> **Work task**
Read the records beneath this task and copy every line that contains the string "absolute".

Segment Start: Data for analysis

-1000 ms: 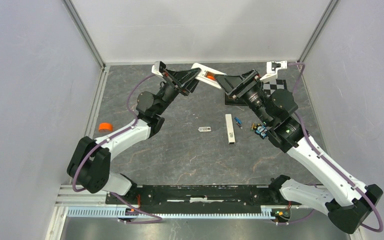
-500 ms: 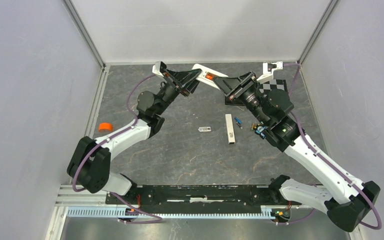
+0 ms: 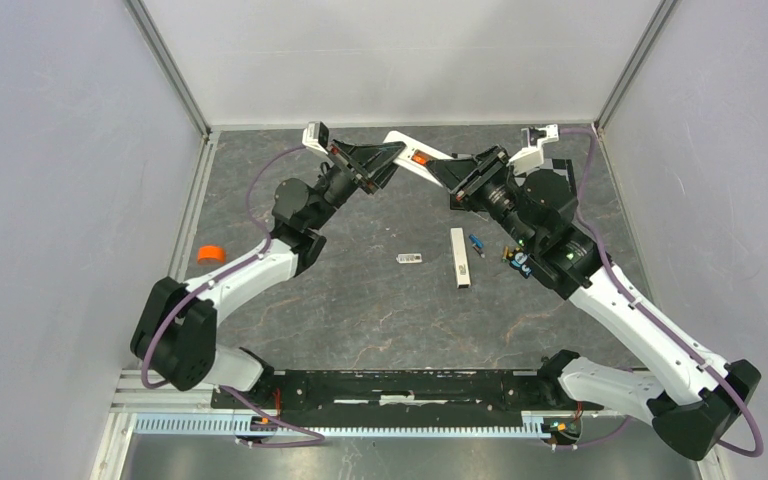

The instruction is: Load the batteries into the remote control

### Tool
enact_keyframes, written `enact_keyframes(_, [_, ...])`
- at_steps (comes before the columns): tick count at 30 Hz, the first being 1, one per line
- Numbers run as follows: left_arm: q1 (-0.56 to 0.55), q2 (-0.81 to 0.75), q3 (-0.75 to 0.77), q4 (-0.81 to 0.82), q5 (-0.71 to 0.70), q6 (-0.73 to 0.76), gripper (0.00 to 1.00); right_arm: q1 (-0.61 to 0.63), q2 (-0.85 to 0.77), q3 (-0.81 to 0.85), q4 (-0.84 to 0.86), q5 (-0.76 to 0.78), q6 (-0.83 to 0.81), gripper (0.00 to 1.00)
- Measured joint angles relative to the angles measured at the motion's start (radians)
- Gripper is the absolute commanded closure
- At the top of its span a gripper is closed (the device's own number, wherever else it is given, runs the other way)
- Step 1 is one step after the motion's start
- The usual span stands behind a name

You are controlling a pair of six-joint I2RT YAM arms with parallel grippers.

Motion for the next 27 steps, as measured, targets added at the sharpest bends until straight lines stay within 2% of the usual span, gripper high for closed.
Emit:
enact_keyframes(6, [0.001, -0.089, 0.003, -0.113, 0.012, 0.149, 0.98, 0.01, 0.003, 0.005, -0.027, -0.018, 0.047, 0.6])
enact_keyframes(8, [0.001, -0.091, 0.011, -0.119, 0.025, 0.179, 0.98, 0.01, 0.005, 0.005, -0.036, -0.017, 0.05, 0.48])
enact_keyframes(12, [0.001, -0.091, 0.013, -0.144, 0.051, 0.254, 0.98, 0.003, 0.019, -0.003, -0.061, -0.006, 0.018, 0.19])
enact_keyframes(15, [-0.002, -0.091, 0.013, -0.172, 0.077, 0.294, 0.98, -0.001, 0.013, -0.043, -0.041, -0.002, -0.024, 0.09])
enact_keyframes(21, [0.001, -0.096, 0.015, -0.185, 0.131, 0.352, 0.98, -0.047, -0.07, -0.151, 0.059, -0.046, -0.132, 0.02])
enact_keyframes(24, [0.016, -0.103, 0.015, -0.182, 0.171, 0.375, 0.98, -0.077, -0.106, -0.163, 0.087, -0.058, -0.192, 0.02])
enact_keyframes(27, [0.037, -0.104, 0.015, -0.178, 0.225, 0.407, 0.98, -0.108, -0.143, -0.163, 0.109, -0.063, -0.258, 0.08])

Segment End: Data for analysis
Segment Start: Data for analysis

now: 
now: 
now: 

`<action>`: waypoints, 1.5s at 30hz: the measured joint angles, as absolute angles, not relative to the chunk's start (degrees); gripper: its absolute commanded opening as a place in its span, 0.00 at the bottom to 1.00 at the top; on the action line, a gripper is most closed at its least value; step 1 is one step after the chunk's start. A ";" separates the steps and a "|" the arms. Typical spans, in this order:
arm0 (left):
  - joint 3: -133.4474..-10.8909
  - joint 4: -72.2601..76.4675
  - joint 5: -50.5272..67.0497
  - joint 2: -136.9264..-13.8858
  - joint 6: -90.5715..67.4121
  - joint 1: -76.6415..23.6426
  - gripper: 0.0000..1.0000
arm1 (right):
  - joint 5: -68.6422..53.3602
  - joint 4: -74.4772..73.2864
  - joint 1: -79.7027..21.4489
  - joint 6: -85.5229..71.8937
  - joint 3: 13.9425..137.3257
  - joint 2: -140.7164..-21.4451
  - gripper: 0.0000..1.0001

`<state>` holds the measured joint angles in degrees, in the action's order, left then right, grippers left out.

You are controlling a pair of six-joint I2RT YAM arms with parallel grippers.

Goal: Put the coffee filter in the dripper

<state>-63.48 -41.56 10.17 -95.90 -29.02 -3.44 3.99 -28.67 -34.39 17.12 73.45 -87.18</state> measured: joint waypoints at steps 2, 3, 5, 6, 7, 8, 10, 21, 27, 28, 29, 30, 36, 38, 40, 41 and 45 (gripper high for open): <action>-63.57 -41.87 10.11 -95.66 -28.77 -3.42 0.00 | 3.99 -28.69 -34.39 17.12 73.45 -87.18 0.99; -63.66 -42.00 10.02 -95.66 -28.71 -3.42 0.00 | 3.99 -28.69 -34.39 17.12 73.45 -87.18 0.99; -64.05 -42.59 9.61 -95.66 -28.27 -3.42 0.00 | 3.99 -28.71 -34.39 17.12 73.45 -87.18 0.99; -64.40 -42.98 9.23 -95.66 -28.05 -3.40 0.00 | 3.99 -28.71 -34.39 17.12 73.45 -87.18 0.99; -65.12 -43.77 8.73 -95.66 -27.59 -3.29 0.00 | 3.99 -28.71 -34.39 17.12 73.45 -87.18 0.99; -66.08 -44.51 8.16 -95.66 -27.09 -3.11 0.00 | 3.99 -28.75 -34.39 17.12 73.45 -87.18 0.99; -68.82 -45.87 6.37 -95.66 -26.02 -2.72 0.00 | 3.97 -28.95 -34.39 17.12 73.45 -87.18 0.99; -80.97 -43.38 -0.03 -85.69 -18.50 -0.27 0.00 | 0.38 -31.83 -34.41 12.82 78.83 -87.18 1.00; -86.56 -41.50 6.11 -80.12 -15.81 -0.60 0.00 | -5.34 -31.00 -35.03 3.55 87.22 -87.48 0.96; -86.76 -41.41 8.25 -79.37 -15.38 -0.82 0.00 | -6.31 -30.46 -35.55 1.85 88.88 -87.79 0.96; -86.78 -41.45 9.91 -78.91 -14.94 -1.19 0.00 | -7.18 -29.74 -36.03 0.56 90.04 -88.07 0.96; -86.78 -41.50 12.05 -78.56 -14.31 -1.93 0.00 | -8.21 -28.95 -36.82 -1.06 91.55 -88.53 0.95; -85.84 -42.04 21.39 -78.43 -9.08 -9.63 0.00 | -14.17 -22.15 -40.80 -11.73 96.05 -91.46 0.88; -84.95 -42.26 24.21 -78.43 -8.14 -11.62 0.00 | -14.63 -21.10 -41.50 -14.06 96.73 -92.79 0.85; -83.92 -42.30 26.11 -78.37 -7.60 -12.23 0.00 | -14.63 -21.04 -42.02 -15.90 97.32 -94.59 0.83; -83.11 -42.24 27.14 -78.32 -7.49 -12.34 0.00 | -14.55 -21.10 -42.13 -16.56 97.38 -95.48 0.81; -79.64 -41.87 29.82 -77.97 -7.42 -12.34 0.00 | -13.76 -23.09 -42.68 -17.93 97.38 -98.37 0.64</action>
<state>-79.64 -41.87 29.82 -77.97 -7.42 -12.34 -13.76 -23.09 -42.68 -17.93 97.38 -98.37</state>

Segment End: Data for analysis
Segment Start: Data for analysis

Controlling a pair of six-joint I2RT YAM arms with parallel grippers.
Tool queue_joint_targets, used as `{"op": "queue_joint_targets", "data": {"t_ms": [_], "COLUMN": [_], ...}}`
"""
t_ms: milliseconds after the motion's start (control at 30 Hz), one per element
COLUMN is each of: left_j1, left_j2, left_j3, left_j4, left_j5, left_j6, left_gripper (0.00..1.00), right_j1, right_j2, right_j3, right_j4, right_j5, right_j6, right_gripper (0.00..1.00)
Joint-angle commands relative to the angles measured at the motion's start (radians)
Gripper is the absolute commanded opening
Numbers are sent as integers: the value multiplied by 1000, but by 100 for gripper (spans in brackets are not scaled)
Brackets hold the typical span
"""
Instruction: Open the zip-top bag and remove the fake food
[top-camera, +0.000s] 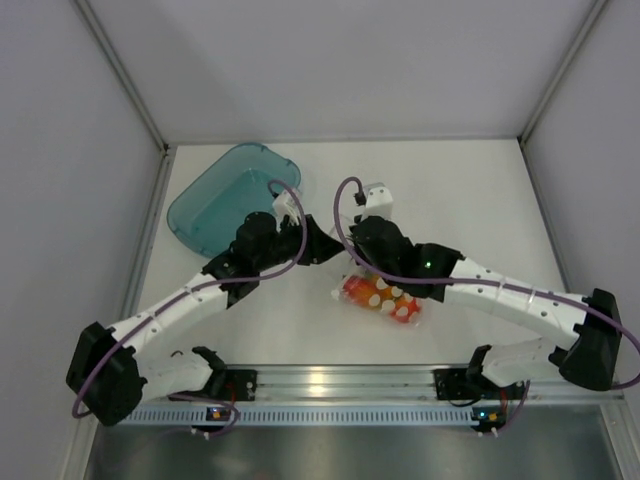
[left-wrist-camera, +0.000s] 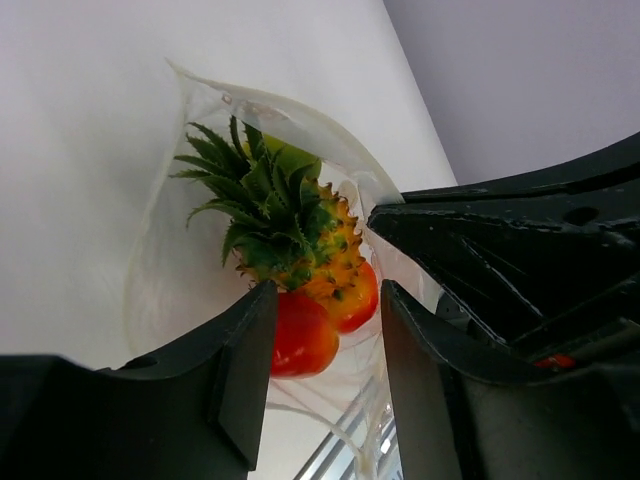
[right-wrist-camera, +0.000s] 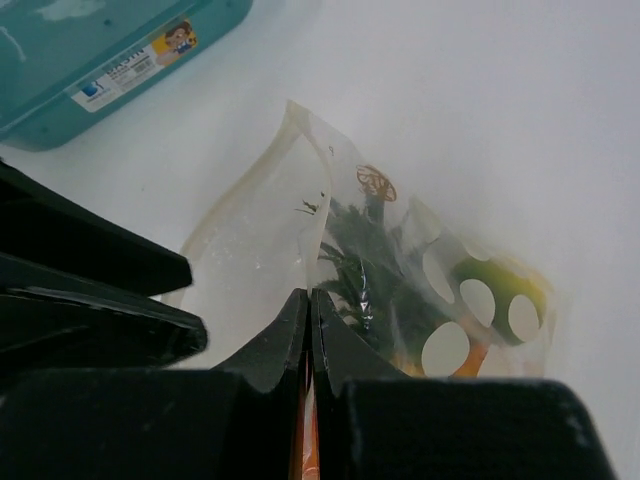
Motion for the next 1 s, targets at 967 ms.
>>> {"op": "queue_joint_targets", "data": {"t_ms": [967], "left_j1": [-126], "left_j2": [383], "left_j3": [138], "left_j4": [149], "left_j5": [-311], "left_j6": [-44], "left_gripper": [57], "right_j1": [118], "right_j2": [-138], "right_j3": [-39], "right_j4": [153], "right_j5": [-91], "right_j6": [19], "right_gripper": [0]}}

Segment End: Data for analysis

> **Response area**
- Gripper is the absolute commanded closure
`<action>`: waypoints, 1.5s at 30hz: the measured joint angles, as absolute angles, not relative to the chunk's start (degrees); gripper: its absolute commanded opening as a place in its span, 0.00 at the bottom to 1.00 at the top; on the action line, a gripper is most closed at its least value; step 1 is one step after the chunk's start. A ";" separates the steps and a "|" the arms. Typical spans, in this order:
Gripper is the absolute commanded opening

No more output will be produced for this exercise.